- **Exercise objective**: Transcribe only the stretch of lines that opens with the line containing "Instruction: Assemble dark" and closes with the last line of the listing, skipping pictures.

- **Dataset excerpt**:
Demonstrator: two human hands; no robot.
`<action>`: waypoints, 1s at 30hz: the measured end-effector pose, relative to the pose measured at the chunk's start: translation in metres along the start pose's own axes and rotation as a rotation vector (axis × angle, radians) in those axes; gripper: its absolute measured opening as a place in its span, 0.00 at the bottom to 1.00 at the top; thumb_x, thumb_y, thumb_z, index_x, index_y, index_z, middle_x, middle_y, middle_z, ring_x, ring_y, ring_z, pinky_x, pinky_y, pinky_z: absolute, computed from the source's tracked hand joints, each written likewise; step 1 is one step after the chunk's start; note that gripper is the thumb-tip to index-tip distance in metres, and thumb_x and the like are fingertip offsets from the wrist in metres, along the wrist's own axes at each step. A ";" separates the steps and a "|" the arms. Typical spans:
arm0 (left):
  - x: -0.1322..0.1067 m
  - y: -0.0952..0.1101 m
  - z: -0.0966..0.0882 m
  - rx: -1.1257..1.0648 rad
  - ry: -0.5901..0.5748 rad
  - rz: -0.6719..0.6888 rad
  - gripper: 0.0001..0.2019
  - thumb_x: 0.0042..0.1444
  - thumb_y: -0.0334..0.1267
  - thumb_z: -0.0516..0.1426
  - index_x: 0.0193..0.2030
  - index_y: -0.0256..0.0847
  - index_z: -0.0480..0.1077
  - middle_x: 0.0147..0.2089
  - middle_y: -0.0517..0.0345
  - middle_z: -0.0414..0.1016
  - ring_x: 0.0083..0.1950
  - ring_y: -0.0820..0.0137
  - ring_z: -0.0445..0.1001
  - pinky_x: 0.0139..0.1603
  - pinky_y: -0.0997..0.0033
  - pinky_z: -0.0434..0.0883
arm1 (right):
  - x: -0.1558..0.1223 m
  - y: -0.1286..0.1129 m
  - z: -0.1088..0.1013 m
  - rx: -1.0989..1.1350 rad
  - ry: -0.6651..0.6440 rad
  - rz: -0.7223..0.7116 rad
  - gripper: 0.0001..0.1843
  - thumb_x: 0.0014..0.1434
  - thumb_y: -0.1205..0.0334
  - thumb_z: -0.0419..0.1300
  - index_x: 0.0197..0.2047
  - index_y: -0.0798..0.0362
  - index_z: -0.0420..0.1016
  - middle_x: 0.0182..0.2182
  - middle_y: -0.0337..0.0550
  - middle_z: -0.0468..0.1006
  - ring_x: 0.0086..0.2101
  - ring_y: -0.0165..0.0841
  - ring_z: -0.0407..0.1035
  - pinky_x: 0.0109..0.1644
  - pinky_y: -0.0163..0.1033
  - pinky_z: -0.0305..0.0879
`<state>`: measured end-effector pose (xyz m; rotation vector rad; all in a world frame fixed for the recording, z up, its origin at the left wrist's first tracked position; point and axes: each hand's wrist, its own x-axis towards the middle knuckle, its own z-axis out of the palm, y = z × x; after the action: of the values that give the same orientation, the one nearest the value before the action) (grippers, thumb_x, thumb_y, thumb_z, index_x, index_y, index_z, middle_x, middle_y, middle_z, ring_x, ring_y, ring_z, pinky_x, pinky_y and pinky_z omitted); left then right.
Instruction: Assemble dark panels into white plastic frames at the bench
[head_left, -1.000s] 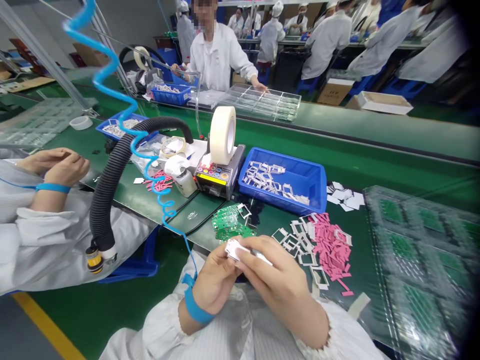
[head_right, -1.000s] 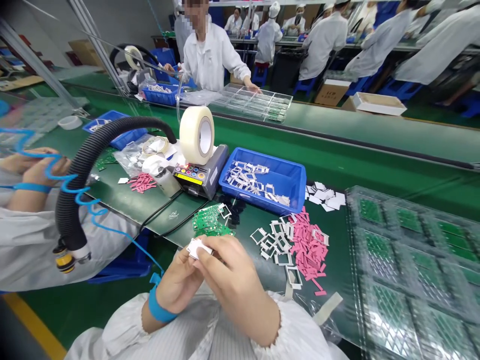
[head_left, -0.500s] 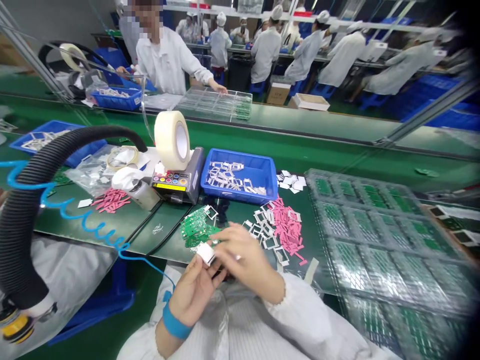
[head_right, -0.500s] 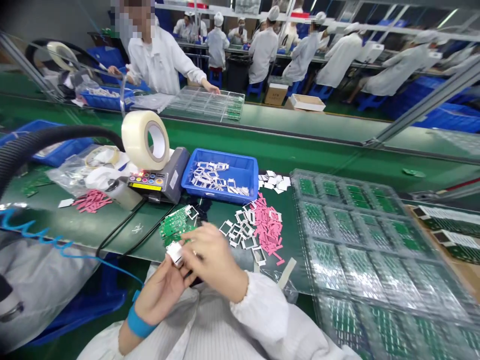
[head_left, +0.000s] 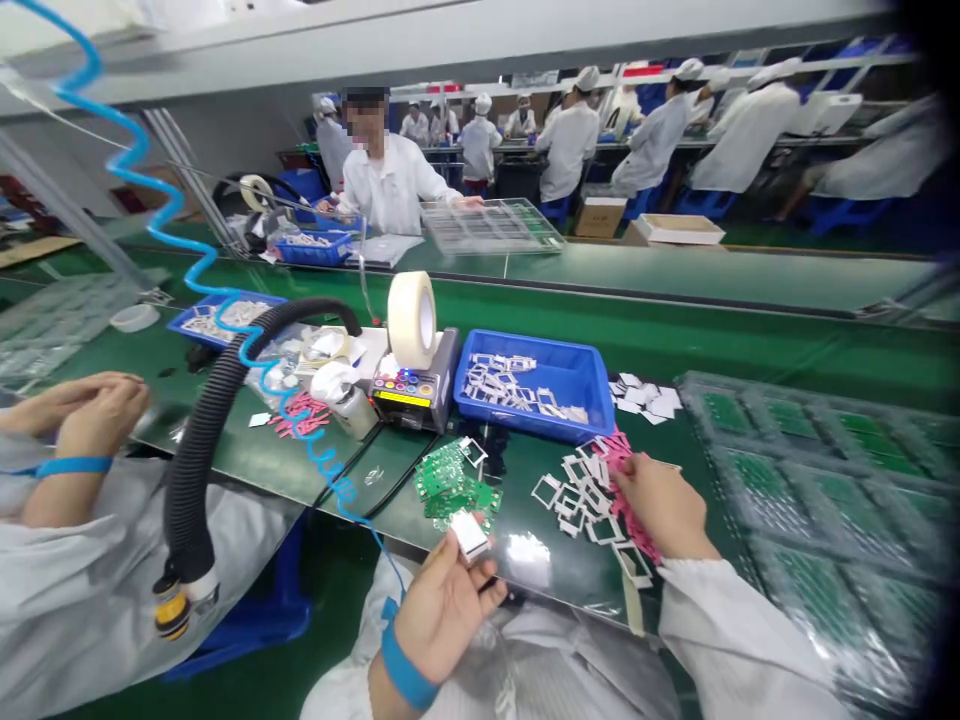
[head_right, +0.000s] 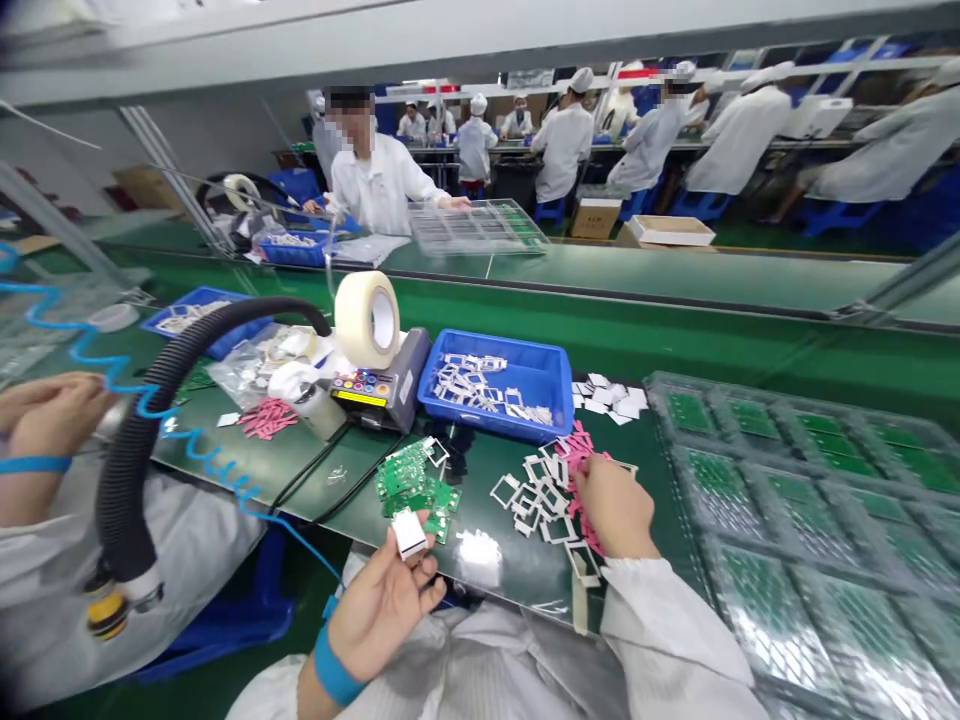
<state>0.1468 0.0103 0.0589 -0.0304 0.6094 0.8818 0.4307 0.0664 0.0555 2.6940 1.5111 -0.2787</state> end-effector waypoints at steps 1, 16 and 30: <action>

- **Problem solution**:
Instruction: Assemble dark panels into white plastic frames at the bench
[head_left, -1.000s] 
[head_right, -1.000s] 
[head_left, -0.500s] 
[head_right, -0.500s] 
[head_left, +0.000s] 
[head_right, +0.000s] 
<state>0.1468 0.0103 0.0589 -0.0304 0.6094 0.8818 0.4307 0.0664 0.0555 2.6940 1.5111 -0.2787</state> end-effector waypoints at steps 1, 16 and 30: <action>

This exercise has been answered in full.